Locate the line bearing "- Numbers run" in the material below, then reproduce it and each following line up to and including the line bearing "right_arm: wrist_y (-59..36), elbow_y".
*** Data for processing ***
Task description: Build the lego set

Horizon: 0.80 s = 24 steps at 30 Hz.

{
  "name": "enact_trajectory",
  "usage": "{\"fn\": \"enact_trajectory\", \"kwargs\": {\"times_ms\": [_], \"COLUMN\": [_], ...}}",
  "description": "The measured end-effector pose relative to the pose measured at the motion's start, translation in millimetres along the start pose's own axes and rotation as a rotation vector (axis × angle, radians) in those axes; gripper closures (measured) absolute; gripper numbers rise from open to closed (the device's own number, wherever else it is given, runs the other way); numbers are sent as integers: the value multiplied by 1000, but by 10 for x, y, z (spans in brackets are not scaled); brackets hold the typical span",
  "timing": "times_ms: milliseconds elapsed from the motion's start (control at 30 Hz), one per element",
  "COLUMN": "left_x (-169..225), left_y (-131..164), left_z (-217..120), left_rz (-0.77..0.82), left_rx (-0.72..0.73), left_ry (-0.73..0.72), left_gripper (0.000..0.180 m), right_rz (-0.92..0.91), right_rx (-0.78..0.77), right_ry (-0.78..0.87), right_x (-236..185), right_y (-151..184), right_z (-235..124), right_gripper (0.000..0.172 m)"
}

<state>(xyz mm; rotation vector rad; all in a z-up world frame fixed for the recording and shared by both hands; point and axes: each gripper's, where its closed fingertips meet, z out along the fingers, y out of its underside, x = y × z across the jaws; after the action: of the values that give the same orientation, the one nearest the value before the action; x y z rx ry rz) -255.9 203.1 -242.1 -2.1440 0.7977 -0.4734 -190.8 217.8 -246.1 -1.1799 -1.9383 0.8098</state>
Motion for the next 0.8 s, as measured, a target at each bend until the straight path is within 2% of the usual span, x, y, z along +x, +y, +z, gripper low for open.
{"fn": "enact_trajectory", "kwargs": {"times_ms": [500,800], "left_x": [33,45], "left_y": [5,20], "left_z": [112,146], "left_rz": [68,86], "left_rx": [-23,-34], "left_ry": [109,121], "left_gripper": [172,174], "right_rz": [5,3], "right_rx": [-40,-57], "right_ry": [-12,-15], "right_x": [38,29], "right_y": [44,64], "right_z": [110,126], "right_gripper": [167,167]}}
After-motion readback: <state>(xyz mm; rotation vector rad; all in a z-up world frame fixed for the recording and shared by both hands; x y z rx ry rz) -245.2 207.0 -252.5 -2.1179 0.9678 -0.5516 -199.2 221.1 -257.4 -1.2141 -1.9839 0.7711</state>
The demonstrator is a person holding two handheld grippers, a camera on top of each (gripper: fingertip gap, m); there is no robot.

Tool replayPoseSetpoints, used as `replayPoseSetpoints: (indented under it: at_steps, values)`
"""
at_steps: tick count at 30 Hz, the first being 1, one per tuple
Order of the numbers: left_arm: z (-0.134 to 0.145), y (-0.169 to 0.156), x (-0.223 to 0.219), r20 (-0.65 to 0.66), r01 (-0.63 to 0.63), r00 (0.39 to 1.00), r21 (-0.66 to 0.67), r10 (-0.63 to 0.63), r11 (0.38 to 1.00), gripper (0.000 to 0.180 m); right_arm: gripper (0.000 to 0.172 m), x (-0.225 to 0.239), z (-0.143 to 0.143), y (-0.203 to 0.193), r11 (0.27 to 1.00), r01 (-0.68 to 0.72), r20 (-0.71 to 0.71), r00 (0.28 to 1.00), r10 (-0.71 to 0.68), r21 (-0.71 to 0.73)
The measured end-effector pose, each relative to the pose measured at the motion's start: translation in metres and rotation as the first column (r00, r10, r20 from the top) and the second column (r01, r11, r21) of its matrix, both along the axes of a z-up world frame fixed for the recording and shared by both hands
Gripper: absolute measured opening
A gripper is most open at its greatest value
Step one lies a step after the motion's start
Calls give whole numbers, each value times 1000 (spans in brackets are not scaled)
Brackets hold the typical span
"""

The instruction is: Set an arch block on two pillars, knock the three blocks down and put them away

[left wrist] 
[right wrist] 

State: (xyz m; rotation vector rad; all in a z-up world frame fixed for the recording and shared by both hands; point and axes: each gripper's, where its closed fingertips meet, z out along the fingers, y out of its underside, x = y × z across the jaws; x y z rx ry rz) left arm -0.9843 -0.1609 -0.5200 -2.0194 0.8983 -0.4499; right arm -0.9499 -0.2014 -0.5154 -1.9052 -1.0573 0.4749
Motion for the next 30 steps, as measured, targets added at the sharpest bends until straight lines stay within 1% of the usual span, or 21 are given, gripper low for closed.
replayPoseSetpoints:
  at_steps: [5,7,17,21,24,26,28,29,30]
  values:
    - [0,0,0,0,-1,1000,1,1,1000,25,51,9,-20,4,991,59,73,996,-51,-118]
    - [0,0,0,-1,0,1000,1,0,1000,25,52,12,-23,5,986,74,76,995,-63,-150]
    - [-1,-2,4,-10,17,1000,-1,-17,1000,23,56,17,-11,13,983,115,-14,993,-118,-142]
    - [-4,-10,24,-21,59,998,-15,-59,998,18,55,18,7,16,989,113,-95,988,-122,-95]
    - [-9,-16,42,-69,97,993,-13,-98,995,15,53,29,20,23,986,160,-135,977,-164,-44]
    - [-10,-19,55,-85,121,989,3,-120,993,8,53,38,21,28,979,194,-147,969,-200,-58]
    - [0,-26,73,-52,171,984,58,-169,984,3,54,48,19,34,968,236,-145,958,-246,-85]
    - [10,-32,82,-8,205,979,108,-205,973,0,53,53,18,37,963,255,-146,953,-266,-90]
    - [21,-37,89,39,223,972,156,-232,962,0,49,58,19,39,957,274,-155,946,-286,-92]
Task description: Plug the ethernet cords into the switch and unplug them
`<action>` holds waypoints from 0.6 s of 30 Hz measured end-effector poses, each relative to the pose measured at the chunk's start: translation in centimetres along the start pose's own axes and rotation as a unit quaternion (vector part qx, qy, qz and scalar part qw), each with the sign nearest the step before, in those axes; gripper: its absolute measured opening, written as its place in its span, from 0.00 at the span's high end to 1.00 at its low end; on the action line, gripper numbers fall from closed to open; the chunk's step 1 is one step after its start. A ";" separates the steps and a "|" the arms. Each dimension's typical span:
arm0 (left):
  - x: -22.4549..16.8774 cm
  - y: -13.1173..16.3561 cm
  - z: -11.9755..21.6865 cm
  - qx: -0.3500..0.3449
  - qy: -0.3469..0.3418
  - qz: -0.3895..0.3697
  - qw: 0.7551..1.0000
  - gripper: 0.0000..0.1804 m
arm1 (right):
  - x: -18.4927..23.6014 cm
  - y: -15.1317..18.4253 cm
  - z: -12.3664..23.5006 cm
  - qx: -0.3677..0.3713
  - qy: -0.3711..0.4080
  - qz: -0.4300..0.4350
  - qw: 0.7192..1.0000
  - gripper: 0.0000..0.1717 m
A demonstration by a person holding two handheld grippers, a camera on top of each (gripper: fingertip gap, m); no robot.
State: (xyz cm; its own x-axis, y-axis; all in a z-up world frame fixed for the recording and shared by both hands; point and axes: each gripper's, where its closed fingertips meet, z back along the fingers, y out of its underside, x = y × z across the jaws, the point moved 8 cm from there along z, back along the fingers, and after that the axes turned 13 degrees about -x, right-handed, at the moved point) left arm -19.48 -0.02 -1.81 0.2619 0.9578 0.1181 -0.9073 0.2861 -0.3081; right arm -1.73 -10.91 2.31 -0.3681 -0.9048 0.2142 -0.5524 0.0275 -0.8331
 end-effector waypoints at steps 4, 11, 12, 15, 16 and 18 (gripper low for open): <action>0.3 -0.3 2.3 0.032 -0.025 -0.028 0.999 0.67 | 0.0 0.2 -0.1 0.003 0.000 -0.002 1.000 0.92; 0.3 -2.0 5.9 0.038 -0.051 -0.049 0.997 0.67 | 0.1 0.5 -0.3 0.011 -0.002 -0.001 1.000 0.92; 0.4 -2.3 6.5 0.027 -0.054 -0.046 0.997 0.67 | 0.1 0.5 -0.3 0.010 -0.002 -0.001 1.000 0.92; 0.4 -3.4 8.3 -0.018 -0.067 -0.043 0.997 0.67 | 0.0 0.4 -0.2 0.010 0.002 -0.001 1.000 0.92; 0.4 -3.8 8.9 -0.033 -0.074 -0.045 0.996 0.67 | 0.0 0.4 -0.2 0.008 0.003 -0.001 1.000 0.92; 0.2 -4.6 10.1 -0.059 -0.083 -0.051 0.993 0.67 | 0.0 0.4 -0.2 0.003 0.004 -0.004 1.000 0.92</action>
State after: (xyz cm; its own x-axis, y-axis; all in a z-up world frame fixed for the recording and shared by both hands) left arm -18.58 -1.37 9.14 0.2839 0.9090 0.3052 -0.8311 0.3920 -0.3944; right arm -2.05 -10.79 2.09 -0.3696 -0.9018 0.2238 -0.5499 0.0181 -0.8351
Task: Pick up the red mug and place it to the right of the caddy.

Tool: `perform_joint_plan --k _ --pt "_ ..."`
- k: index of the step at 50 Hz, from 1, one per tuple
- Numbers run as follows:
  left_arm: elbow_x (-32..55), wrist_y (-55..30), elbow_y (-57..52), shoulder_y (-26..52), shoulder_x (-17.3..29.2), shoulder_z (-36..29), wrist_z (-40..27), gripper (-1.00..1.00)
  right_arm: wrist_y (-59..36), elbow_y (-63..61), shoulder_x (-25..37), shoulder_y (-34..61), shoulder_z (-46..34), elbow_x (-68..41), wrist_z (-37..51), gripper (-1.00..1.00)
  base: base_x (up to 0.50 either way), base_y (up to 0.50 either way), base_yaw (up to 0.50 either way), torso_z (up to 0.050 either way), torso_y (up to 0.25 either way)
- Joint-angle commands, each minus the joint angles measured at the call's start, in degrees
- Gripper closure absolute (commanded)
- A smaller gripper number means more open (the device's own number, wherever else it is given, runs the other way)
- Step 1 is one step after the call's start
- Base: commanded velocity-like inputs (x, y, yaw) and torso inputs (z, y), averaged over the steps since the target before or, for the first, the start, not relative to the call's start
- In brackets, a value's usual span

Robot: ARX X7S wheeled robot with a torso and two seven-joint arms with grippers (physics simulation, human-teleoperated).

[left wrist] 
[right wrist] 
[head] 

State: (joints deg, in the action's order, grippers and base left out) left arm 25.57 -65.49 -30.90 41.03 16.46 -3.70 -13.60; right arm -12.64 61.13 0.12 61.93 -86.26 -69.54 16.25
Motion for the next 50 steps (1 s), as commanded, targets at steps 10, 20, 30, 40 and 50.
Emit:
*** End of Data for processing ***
Exercise response:
- Numbers run as follows:
  left_arm: elbow_x (-32..55), wrist_y (-55..30), elbow_y (-57..52), shoulder_y (-26..52), shoulder_x (-17.3..29.2), shoulder_z (-36..29), wrist_z (-40..27), gripper (-1.00..1.00)
  right_arm: wrist_y (-59..36), elbow_y (-63..61), shoulder_x (-25..37), shoulder_y (-34..61), shoulder_z (-46..34), elbow_x (-68..41), wrist_z (-37..51), gripper (-1.00..1.00)

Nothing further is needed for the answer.